Features I by I 07.04.17

Arca review: Björk’s electronic architect finds his voice with an immaculate collection of grisly love songs

Today, Arca released his third “proper” album – an eerily beautiful collection of cracked love songs that perfectly illustrates his growth over the last five years. Miles Bowe deconstructs an album that wields Björk’s operatic experimentation with ecstatic electronics and sparkling euphoria.

Alejandro Ghersi, better known as Arca, has toned his discography over the course of this decade like one would a muscle, from his UNO breakouts Stretch 1 and Stretch 2, to production work for Björk, FKA twigs and Kanye West, reaching a peak on his incredible last album, 2015’s Mutant. Whether through Jesse Kanda’s violently sexual avatars, avant-garde club nights or soundtracking fashion shows, his music sounds as visceral and eerily pretty as fresh offal. His last release, Entrañas, roughly translates to “guts” and it’s a title so accurate he could have used it for nearly any song or album.

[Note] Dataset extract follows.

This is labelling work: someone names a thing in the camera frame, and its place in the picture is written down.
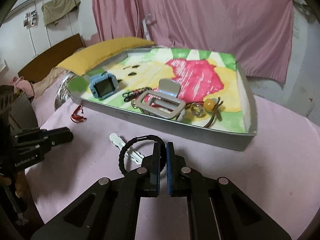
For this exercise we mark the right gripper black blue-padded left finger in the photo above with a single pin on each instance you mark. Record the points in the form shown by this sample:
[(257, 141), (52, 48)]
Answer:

While his previous work has evoked gore and chaos, Arca emerges with every restless idea we’ve heard this decade locking into place. The eponymous title is important, as is Kanda’s beautiful portrait of the artist on the album cover – so close he overwhelms the frame, equal parts alluring and threatening. That role might previously have belonged to one of Kanda’s creatures, but Arca sounds like an unmasking. A long stare from a producer who has, artistically and literally, found his voice.

“I have an interesting relationship with my voice. When I was 14 or 15, I was making pop music and singing over all of it,” he said in a 2015 interview. “I had an unspoken treaty with myself to never lie in my lyrics, so, for a long time, when I wrote love songs, I would use genderless pronouns, like “dear” and “darling” — like some kind of granny!”

In high school, Ghersi caved to the hetero pressures to write about girls, before deciding to pull the plug: No more singing, no more lyrics, no more lies. He “went into a cocoon”, as he puts it. It’s fitting then that Arca opens with ‘Piel’ (‘Skin’), an ecstatic flaying of “yesterday’s skin.” Over looming orchestral drones, he sounds exposed and glaringly vulnerable, but don’t make the mistake of confusing that for weakness.

The first thing we hear is gentle humming. Ghersi’s voice is not perfect, but rather than polish out any blemishes, he works the flaws. His voice cracks, he breathes sharply and his lips smack; at one point you can hear what sounds like someone taking a sip of water. Whereas previous work was filled with electronic cracks and tremors, here he often relies simply on his mouth and lungs. Just as he abandoned avatars for videos exploring and showcasing his own body, Arca revels in physicality and its limitations.

His voice soars with an operatic grandeur on ‘Saunter’, while the raw melismas of ‘Reverie’ shows that Ghersi’s natural voice can be just as elastic as his most slippery synthesizer sound. They shift and adapt to whatever Arca’s complex orchestration throws, from both screeching and soothing violins to brushed percussion to brutal foley effects. ‘Castration’ is a perpetually off-kilter rush thanks to its woozy synths and pummeling beats that uncomfortably resemble fists hitting flesh, while the brief vignette ‘Whip’ dissects the titular weapon, stretching an instantaneous crack to a fragmented 82 seconds. It’s heavier than anything he’s ever made, yet also his most gentle because of its lyrics.

Arca beams with grisly Spanish love songs, and the language’s softer tone lends itself infinitely better to his sinewy vocals than English; sung in the second person, it’s an elegant solution to not using gender pronouns. On the heartrending ‘Anoche’, he mourns an imagined lover: “Last night I loved you / and you left me in pieces.” The track adapts a line from Björk’s ‘I Miss You’ (“I missed you / though I haven’t met you yet”), before offering his own equally moving conclusion: “Last night I smiled / thinking that you were possible.”

It is not just the vocals that display Ghersi’s forward evolution – the composing on the album is the most focused on his career. On ‘Fugaces’, voice and synth strobe dramatically until they become indistinguishable. It becomes an impossibly tense blur with sharp violins tingling around the edges, before suddenly ripping apart into a soaring chorus. It’s the most cathartic track of his career. The following ‘Desafio’ is his prettiest with every nerve-damaged sound in Ghersi’s palette pushed toward sparkling euphoria. It all builds to the delicate closer ‘Child’, an instrumental reminiscent of the work on his debut album Xen, but with far more focus.

The result is Ghersi’s strongest work yet, an album that makes you appreciate everything preceding it more and trust in whatever may follow. Arca is a meticulously sculpted body of work – a perfect flex, immaculately sustained.